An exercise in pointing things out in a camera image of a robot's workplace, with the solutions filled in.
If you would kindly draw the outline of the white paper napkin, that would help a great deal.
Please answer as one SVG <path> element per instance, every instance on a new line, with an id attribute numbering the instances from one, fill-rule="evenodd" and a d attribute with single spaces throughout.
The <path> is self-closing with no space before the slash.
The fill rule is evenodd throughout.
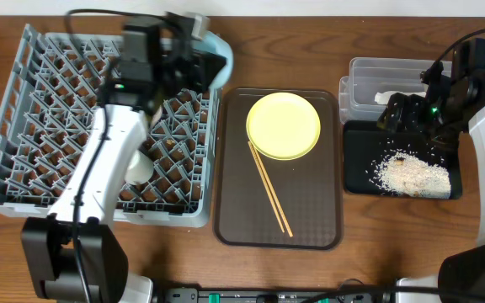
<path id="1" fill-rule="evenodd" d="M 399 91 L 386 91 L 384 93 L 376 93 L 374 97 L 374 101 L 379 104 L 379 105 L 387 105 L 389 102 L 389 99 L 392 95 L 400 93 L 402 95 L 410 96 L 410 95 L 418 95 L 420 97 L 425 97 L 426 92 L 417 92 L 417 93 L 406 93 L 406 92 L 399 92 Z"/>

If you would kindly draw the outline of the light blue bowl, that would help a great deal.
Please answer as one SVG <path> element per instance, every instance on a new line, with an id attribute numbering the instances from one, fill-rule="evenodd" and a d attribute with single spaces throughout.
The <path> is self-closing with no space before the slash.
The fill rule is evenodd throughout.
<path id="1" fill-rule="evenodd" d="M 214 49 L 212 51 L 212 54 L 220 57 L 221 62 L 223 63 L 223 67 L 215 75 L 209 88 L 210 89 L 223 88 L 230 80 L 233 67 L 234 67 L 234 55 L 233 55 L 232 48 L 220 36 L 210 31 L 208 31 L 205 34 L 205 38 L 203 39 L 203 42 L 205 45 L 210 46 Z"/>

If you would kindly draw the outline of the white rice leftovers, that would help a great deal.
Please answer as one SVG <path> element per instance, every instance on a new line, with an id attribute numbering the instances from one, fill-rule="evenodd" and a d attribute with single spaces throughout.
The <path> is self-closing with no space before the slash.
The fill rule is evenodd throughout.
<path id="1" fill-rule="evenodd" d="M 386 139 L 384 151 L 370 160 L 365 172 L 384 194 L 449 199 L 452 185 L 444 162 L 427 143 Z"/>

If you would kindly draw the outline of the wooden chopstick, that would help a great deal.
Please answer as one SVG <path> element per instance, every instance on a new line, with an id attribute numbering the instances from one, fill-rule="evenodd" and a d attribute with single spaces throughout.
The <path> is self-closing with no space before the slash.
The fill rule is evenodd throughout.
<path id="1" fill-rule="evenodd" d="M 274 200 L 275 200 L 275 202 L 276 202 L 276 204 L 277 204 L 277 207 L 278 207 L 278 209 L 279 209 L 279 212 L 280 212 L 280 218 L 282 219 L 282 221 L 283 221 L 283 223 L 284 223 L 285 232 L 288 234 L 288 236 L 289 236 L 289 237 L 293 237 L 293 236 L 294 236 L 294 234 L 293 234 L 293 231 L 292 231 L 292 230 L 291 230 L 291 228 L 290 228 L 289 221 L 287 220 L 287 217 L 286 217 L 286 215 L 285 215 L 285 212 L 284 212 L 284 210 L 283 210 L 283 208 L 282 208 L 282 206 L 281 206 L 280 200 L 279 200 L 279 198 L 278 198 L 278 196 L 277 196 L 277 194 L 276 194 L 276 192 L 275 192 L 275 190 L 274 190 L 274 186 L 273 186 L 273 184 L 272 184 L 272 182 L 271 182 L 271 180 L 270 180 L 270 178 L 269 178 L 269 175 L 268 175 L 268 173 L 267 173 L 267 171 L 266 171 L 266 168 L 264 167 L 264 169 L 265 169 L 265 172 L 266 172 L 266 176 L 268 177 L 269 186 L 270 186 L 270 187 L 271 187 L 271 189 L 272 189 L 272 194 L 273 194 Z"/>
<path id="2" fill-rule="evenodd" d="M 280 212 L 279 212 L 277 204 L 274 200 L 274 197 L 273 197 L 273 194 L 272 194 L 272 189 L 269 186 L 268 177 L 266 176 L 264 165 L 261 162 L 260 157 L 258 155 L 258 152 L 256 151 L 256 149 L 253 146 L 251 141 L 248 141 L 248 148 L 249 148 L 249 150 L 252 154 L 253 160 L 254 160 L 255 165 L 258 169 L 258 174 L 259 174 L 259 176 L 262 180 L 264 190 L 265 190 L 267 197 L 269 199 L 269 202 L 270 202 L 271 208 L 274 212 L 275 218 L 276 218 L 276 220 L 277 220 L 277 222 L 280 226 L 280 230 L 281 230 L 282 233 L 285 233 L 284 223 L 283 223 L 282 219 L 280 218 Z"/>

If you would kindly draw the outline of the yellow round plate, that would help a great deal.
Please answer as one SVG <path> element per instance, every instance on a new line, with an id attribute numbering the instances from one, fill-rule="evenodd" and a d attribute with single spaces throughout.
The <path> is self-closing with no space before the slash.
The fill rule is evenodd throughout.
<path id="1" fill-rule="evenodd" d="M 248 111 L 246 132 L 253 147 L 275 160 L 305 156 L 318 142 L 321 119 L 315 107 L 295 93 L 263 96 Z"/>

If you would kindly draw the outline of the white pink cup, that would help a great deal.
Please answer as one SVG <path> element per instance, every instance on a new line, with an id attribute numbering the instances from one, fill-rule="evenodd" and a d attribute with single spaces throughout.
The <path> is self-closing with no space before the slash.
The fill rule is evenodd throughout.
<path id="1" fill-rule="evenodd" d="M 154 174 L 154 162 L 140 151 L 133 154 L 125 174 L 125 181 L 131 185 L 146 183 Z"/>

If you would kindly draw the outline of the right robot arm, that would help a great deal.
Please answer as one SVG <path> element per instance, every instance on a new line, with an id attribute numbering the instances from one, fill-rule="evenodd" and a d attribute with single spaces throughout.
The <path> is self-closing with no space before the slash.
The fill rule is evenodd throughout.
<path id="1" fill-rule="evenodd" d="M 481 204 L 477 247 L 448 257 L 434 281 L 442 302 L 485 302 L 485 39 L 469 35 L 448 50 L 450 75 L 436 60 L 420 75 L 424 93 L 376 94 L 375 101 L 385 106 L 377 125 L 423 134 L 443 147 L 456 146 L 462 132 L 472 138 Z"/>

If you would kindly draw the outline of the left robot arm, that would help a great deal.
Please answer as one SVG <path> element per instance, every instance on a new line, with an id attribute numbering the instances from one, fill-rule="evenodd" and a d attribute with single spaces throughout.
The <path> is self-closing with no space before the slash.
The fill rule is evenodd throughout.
++++
Images in the records should not be copied. Repeat all the rest exactly.

An exercise in pointing things out in a camera image of a robot's workplace, with the solutions filled in.
If you would kindly draw the outline of the white paper napkin, that would help a great deal.
Please answer as one SVG <path> element per instance, every instance on a new line, with an id attribute numbering the instances from one, fill-rule="evenodd" and a d attribute with single spaces throughout.
The <path> is self-closing with no space before the slash.
The fill rule is evenodd throughout.
<path id="1" fill-rule="evenodd" d="M 399 91 L 386 91 L 384 93 L 376 93 L 374 97 L 374 101 L 379 104 L 379 105 L 387 105 L 389 102 L 389 99 L 392 95 L 400 93 L 402 95 L 410 96 L 410 95 L 418 95 L 420 97 L 425 97 L 426 92 L 417 92 L 417 93 L 406 93 L 406 92 L 399 92 Z"/>

If you would kindly draw the outline of the light blue bowl, that would help a great deal.
Please answer as one SVG <path> element per instance, every instance on a new line, with an id attribute numbering the instances from one, fill-rule="evenodd" and a d attribute with single spaces throughout.
The <path> is self-closing with no space before the slash.
The fill rule is evenodd throughout.
<path id="1" fill-rule="evenodd" d="M 214 49 L 212 51 L 212 54 L 220 57 L 221 62 L 223 63 L 223 67 L 215 75 L 209 88 L 210 89 L 223 88 L 230 80 L 233 67 L 234 67 L 234 55 L 233 55 L 232 48 L 220 36 L 210 31 L 208 31 L 205 34 L 205 38 L 203 39 L 203 42 L 205 45 L 210 46 Z"/>

If you would kindly draw the outline of the white rice leftovers, that would help a great deal.
Please answer as one SVG <path> element per instance, every instance on a new line, with an id attribute numbering the instances from one, fill-rule="evenodd" and a d attribute with single spaces throughout.
The <path> is self-closing with no space before the slash.
The fill rule is evenodd throughout.
<path id="1" fill-rule="evenodd" d="M 386 139 L 384 151 L 370 160 L 365 172 L 384 194 L 449 199 L 452 185 L 444 162 L 427 143 Z"/>

If you would kindly draw the outline of the wooden chopstick, that would help a great deal.
Please answer as one SVG <path> element per instance, every instance on a new line, with an id attribute numbering the instances from one, fill-rule="evenodd" and a d attribute with single spaces throughout.
The <path> is self-closing with no space before the slash.
The fill rule is evenodd throughout.
<path id="1" fill-rule="evenodd" d="M 274 200 L 275 200 L 275 202 L 276 202 L 276 204 L 277 204 L 277 207 L 278 207 L 278 209 L 279 209 L 279 212 L 280 212 L 280 218 L 282 219 L 282 221 L 283 221 L 283 223 L 284 223 L 285 232 L 288 234 L 288 236 L 289 236 L 289 237 L 293 237 L 293 236 L 294 236 L 294 234 L 293 234 L 293 231 L 292 231 L 292 230 L 291 230 L 291 228 L 290 228 L 289 221 L 287 220 L 287 217 L 286 217 L 286 215 L 285 215 L 285 212 L 284 212 L 284 210 L 283 210 L 283 208 L 282 208 L 282 206 L 281 206 L 280 200 L 279 200 L 279 198 L 278 198 L 278 196 L 277 196 L 277 194 L 276 194 L 276 192 L 275 192 L 275 190 L 274 190 L 274 186 L 273 186 L 273 184 L 272 184 L 272 182 L 271 182 L 271 180 L 270 180 L 270 178 L 269 178 L 269 175 L 268 175 L 268 173 L 267 173 L 267 171 L 266 171 L 266 168 L 264 167 L 264 169 L 265 169 L 265 172 L 266 172 L 266 176 L 268 177 L 269 186 L 270 186 L 270 187 L 271 187 L 271 189 L 272 189 L 272 194 L 273 194 Z"/>
<path id="2" fill-rule="evenodd" d="M 280 212 L 279 212 L 277 204 L 274 200 L 274 197 L 273 197 L 273 194 L 272 194 L 272 189 L 269 186 L 268 177 L 266 176 L 264 165 L 261 162 L 260 157 L 258 155 L 258 152 L 256 151 L 256 149 L 253 146 L 251 141 L 248 141 L 248 148 L 249 148 L 249 150 L 252 154 L 253 160 L 254 160 L 255 165 L 258 169 L 258 174 L 259 174 L 259 176 L 262 180 L 264 190 L 265 190 L 267 197 L 269 199 L 269 202 L 270 202 L 271 208 L 274 212 L 275 218 L 276 218 L 276 220 L 277 220 L 277 222 L 280 226 L 280 230 L 281 230 L 282 233 L 285 233 L 284 223 L 283 223 L 282 219 L 280 218 Z"/>

If you would kindly draw the outline of the yellow round plate, that would help a great deal.
Please answer as one SVG <path> element per instance, every instance on a new line, with an id attribute numbering the instances from one, fill-rule="evenodd" and a d attribute with single spaces throughout.
The <path> is self-closing with no space before the slash.
The fill rule is evenodd throughout.
<path id="1" fill-rule="evenodd" d="M 248 111 L 246 132 L 253 147 L 275 160 L 305 156 L 318 142 L 321 119 L 315 107 L 295 93 L 263 96 Z"/>

If you would kindly draw the outline of the white pink cup, that would help a great deal.
Please answer as one SVG <path> element per instance, every instance on a new line, with an id attribute numbering the instances from one, fill-rule="evenodd" and a d attribute with single spaces throughout.
The <path> is self-closing with no space before the slash.
The fill rule is evenodd throughout.
<path id="1" fill-rule="evenodd" d="M 154 174 L 154 162 L 140 151 L 133 154 L 125 174 L 125 181 L 131 185 L 146 183 Z"/>

If you would kindly draw the outline of the right robot arm, that would help a great deal.
Please answer as one SVG <path> element per instance, every instance on a new line, with an id attribute numbering the instances from one, fill-rule="evenodd" and a d attribute with single spaces throughout.
The <path> is self-closing with no space before the slash.
The fill rule is evenodd throughout.
<path id="1" fill-rule="evenodd" d="M 481 204 L 477 247 L 448 257 L 434 281 L 442 302 L 485 302 L 485 39 L 469 35 L 448 50 L 450 75 L 436 60 L 420 75 L 424 93 L 376 94 L 375 101 L 385 106 L 377 125 L 423 134 L 443 147 L 456 146 L 462 132 L 472 138 Z"/>

If you would kindly draw the outline of the left robot arm, that would help a great deal.
Please answer as one SVG <path> element per instance, every instance on a new line, with an id attribute numbering the instances from one, fill-rule="evenodd" and a d attribute with single spaces throughout.
The <path> is self-closing with no space before the slash.
The fill rule is evenodd throughout.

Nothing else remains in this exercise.